Dorothy Namawejje, conductrice ougandaise de taxi-moto, a appris à conduire et à réparer des deux-roues électriques grâce à un programme mené par le PNUE, qui vise à réduire la pollution tout en créant des opportunités économiques pour les femmes.
Le secteur des transports est une source majeure de pollution de l’air et de gaz à effet de serre. Pour réduire son impact sur l’environnement et la santé humaine, le PNUE a soutenu plus de 50 pays à revenu faible et intermédiaire dans leur transition vers les véhicules électriques et dans la promotion de la marche et du vélo. Ce travail a soutenu le déploiement de diverses initiatives, des taxis électriques au Costa Rica aux vélos électriques en Ouganda.
Le PNUE a conseillé les pays d’Afrique de l’Est lors de l’adoption de normes pour des carburants plus propres destinés aux véhicules fonctionnant à l’essence et au diesel, y compris les voitures et les motos. Le PNUE a également soutenu les pays d’Afrique de l’Ouest dans la mise en œuvre de réglementations visant à réduire la teneur en soufre des carburants pour véhicules. Cela contribue à limiter deux types de pollution nocifs pour la santé humaine : les particules fines et le carbone noir.
Le PNUE a également lancé un partenariat qui soutient certaines des plus grandes entreprises mondiales de livraison de repas et de courses alimentaires dans leur transition vers des motos électriques et d’autres formes de transport à zéro émission. Depuis son lancement, la coalition Deliver-E a suscité des engagements significatifs et réunit des plateformes opérant dans 96 pays, qui effectuent 6 milliards de livraisons par an.

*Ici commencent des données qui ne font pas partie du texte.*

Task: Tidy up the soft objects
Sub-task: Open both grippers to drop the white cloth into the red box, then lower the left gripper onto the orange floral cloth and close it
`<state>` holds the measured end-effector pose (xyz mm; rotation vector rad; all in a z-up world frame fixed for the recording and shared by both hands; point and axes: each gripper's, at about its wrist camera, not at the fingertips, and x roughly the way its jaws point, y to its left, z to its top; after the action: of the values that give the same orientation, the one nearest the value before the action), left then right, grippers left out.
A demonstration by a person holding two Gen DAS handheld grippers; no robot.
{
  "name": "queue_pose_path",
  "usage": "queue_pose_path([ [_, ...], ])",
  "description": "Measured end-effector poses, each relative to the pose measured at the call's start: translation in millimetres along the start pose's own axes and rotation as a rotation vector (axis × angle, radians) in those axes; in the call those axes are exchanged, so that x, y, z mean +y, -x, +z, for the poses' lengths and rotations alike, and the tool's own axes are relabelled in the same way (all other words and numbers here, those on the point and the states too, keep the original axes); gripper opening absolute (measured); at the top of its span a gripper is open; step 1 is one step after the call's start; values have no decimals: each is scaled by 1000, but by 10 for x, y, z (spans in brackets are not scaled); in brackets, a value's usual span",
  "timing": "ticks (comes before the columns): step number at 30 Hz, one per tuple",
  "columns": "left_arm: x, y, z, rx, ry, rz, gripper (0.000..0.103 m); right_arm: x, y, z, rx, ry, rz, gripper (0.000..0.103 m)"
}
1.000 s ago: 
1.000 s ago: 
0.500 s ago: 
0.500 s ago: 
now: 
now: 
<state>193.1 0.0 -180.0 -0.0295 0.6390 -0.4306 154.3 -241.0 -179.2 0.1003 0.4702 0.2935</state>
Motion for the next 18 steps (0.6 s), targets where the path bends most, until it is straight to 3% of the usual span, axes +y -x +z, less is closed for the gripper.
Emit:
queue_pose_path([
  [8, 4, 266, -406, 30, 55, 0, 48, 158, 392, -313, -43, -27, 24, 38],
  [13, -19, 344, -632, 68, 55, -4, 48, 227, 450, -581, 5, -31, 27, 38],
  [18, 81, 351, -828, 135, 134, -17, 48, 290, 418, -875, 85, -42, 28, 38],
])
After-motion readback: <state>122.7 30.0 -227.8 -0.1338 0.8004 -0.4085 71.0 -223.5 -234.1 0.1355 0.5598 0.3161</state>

Parallèlement à son action dans le domaine du transport routier, le PNUE contribue à réduire la pollution dans les aéroports. Le PNUE a lancé une initiative visant à éliminer progressivement l’utilisation de mousses anti-incendie fluorées toxiques – y compris celles qui contiennent des « polluants éternels » – dans de grands hubs aéroportuaires en Égypte, en Éthiopie, au Kenya, au Nigeria et en Afrique du Sud. Cette initiative, dotée de près de 83 millions de dollars US, aidera les aéroports à passer à des alternatives moins toxiques et à éliminer 4 500 tonnes de mousses toxiques.